_What you should do_
With the pictures omitted, set down exactly the lines from the one that contains "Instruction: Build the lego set" through the last line of the data.

_Material provided_

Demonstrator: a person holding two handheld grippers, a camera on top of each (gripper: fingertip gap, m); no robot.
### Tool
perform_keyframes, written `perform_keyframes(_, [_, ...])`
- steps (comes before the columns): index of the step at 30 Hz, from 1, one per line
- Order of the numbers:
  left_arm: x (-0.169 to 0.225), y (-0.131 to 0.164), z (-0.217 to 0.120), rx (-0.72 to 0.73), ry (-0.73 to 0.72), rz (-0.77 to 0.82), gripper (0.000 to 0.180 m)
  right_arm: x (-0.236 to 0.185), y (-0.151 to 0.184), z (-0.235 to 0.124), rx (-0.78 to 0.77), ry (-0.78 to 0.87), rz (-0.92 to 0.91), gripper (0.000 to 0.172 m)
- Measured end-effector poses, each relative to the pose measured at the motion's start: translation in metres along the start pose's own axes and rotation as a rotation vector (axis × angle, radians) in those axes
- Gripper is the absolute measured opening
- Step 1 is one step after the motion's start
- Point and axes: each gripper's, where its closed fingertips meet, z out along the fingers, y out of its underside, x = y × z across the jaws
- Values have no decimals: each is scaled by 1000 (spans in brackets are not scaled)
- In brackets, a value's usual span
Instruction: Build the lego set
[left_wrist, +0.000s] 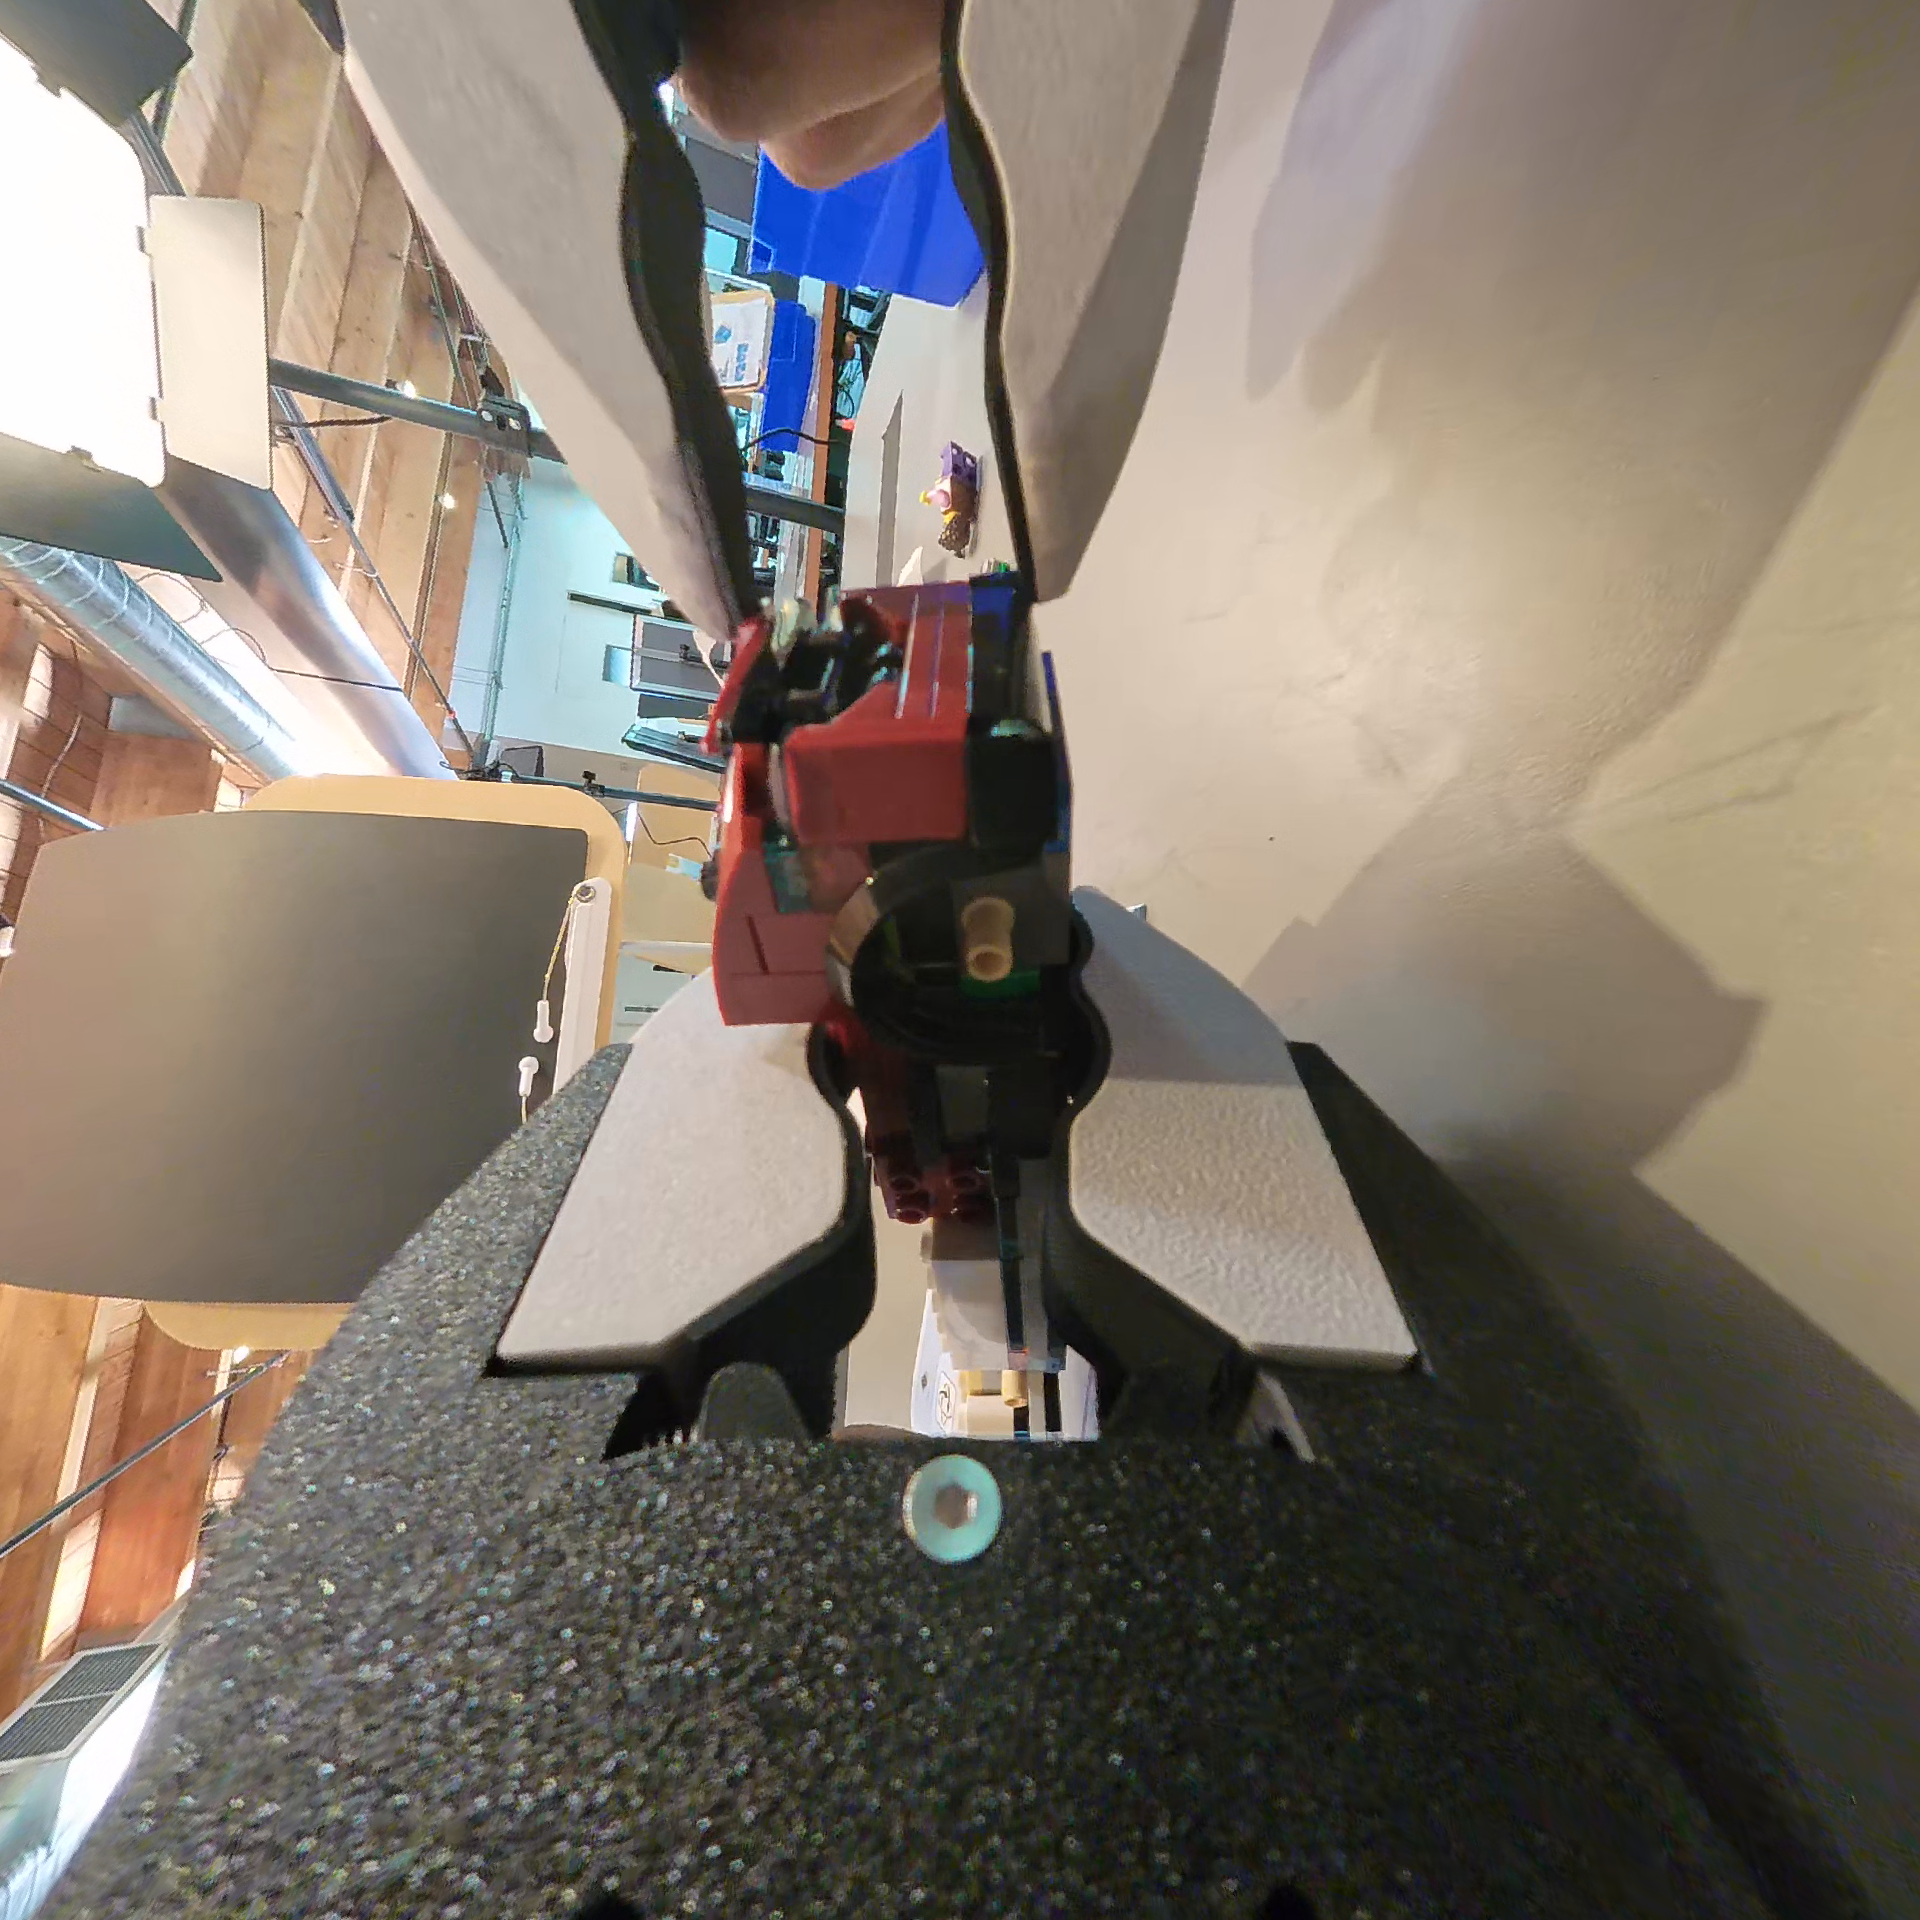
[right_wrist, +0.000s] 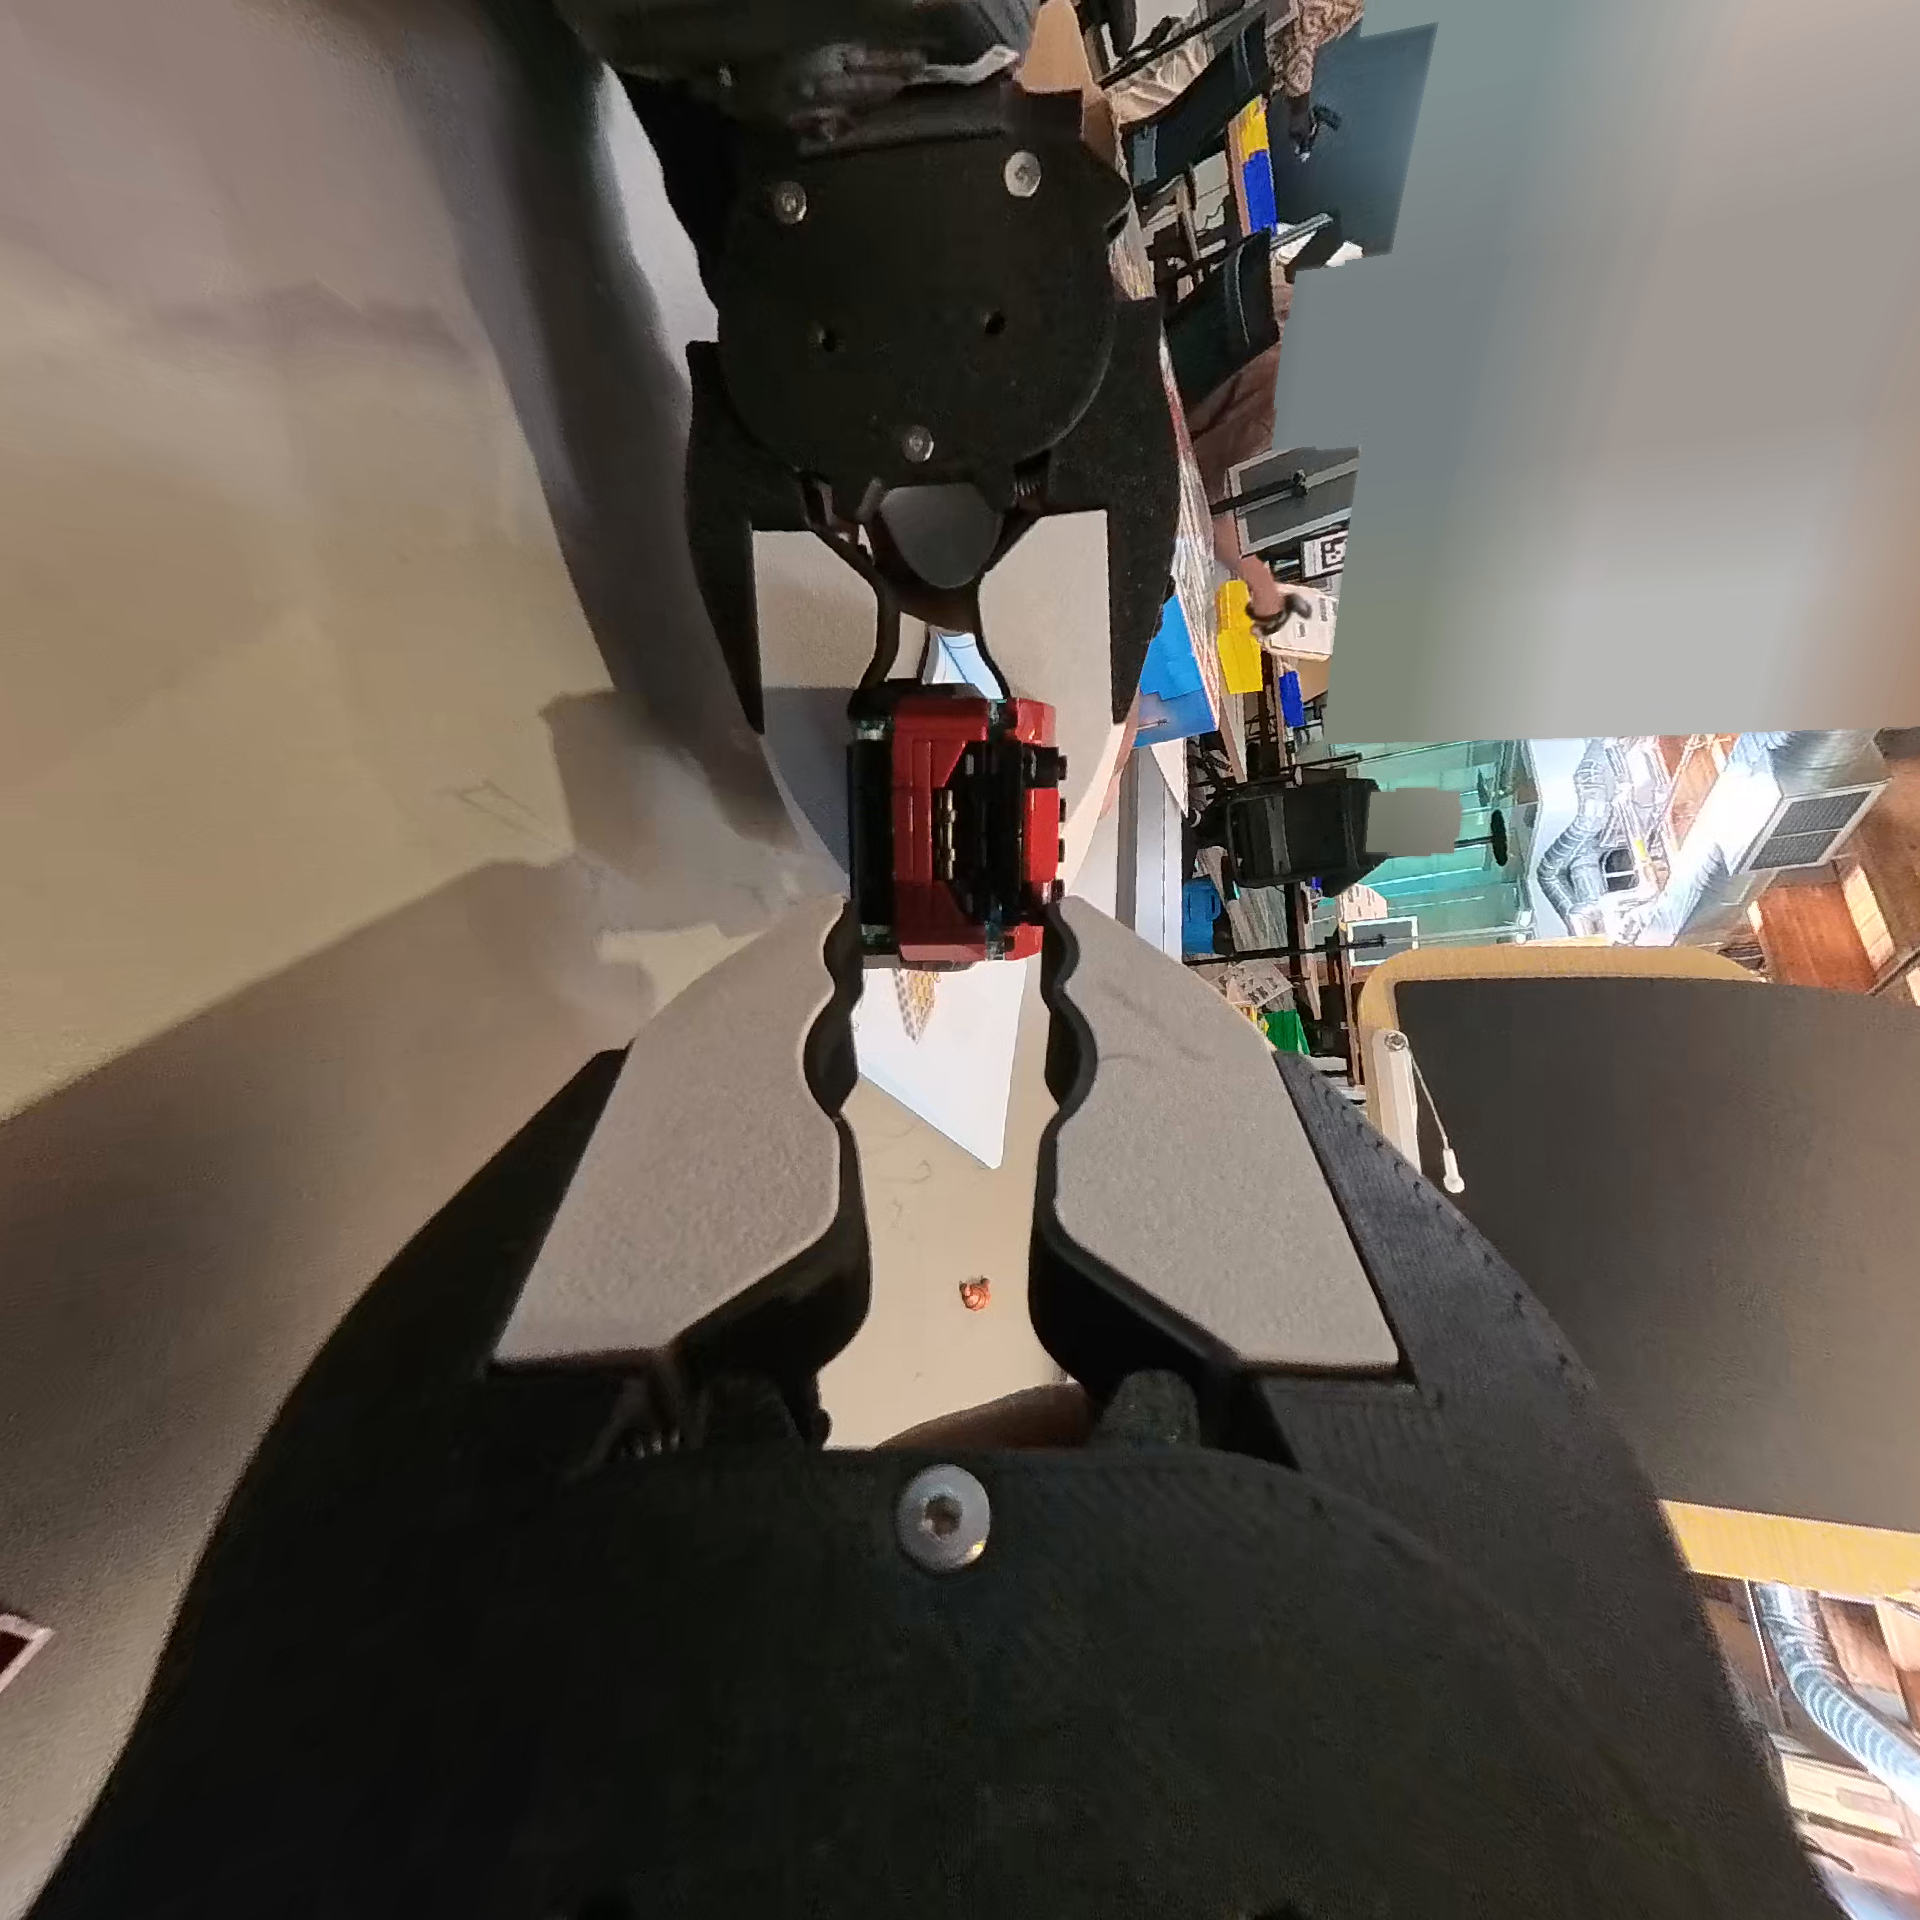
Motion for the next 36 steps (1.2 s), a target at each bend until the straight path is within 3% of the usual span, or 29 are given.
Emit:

_The answer_
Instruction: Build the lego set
[left_wrist, +0.000s] 
[right_wrist, +0.000s] 
Motion for the next 36 steps (1.2 s), a target at each bend until the straight path is within 3% of the usual span, or 29 are given.
Emit:

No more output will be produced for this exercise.